▶ **PROBLEM REQUIREMENTS**
When you reach the line with "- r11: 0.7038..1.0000" in the data below, begin printing lines exactly, and stop once the line with "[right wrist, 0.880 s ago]" has been printed.

[Items listed in a dataset]
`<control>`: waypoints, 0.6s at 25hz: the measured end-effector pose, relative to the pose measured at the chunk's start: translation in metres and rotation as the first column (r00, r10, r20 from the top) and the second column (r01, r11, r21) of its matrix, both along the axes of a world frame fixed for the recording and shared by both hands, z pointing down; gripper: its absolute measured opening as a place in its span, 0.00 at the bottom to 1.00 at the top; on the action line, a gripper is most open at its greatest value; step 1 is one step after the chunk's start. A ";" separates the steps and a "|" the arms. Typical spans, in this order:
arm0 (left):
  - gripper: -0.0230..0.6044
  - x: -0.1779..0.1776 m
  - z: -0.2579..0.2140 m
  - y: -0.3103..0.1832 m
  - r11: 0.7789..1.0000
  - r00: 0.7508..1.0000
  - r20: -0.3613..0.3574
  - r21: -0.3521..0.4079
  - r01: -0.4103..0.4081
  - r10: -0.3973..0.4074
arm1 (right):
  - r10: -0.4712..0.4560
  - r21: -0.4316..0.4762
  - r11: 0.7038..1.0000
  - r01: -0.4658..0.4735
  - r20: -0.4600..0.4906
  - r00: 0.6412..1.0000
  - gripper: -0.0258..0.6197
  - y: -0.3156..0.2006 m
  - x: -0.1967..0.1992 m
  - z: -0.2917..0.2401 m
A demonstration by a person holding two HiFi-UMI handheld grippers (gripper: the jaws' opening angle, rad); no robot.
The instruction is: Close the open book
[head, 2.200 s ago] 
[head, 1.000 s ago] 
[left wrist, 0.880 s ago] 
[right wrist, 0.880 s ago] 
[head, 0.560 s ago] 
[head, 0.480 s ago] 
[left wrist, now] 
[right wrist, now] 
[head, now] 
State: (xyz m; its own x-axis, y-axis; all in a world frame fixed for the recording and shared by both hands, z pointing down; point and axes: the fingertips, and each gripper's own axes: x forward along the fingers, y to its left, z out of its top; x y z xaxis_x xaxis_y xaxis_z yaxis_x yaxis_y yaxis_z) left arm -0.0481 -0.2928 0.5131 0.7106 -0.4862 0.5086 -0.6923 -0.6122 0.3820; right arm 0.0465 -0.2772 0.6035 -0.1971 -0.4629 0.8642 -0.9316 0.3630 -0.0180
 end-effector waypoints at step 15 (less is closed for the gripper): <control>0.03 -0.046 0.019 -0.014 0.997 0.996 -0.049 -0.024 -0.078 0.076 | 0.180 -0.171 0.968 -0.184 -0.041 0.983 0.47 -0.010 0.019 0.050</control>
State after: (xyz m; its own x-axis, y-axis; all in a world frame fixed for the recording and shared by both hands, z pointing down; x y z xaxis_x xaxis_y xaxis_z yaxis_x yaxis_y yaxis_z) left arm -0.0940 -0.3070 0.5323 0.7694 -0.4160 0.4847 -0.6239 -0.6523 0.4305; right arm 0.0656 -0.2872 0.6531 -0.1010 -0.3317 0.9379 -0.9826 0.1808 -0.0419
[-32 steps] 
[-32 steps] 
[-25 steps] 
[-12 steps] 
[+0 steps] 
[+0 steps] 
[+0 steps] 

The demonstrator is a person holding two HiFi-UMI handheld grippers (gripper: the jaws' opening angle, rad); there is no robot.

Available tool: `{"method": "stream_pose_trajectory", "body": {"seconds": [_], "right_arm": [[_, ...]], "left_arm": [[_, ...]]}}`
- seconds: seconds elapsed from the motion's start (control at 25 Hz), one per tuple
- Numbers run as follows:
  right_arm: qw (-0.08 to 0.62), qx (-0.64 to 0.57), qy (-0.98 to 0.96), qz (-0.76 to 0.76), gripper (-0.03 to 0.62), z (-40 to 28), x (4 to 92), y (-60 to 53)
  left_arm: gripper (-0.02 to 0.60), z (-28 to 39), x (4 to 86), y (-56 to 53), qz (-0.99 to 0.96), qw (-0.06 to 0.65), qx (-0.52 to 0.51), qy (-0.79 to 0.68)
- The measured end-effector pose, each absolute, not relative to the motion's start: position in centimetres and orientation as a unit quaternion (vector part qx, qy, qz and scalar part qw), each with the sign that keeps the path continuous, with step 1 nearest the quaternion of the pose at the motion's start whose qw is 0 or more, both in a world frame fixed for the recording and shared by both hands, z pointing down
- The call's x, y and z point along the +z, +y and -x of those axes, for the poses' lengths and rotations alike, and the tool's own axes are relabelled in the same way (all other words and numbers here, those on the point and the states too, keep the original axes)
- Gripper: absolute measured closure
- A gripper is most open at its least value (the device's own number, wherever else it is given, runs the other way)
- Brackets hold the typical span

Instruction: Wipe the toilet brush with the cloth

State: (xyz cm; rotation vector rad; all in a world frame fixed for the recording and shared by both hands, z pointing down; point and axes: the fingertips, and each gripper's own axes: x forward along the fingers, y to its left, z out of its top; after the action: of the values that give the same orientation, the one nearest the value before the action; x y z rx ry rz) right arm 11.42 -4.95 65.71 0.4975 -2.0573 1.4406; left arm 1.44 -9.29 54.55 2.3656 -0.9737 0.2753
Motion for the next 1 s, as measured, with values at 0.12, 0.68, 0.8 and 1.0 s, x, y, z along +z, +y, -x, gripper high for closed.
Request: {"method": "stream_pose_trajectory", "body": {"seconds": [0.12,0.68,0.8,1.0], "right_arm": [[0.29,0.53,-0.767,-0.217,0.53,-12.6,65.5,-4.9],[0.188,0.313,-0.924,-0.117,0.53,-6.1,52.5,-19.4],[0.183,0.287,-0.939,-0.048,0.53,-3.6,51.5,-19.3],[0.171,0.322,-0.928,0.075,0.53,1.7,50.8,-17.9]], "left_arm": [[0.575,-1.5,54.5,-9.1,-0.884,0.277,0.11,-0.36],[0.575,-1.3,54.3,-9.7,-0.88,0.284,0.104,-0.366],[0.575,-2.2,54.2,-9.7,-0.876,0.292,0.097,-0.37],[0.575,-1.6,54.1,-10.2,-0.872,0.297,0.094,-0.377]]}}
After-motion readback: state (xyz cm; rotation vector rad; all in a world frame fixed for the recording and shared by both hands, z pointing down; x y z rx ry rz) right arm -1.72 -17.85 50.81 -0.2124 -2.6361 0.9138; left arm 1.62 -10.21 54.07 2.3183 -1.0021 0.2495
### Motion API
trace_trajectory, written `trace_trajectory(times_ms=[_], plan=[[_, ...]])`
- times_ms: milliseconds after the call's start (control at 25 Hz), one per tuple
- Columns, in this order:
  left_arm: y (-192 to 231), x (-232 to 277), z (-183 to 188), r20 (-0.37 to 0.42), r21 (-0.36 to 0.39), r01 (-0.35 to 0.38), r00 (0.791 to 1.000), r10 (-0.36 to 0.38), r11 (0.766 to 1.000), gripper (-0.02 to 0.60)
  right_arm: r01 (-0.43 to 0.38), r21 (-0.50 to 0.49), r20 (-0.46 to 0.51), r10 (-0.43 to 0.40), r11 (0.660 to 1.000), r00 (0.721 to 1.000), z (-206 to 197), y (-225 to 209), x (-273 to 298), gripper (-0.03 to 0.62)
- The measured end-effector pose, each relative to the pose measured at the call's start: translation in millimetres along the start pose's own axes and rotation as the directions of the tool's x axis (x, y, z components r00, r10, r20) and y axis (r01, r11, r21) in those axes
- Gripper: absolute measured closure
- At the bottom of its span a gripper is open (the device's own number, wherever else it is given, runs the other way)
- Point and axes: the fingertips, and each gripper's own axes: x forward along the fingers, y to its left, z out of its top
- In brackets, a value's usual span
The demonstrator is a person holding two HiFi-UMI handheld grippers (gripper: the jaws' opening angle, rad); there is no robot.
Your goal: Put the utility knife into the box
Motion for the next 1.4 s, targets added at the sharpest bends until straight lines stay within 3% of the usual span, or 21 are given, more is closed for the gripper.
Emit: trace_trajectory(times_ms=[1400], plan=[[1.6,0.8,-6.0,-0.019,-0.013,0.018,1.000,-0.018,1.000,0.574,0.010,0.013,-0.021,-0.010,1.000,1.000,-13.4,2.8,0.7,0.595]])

▶ **COMPLETED EXERCISE**
  - r11: 0.7038..1.0000
  - r01: -0.4658..0.4735
  - r20: -0.4600..0.4906
  - r00: 0.6412..1.0000
  - gripper: -0.0258..0.6197
  - y: -0.3156..0.2006 m
  - x: -0.1967..0.1992 m
  - z: -0.2917..0.2401 m
A demonstration by a person holding two HiFi-UMI handheld grippers (gripper: the jaws' opening angle, rad); no robot.
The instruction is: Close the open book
[head, 2.200 s ago] 
[head, 1.000 s ago] 
[left wrist, 0.880 s ago] 
[right wrist, 0.880 s ago] 

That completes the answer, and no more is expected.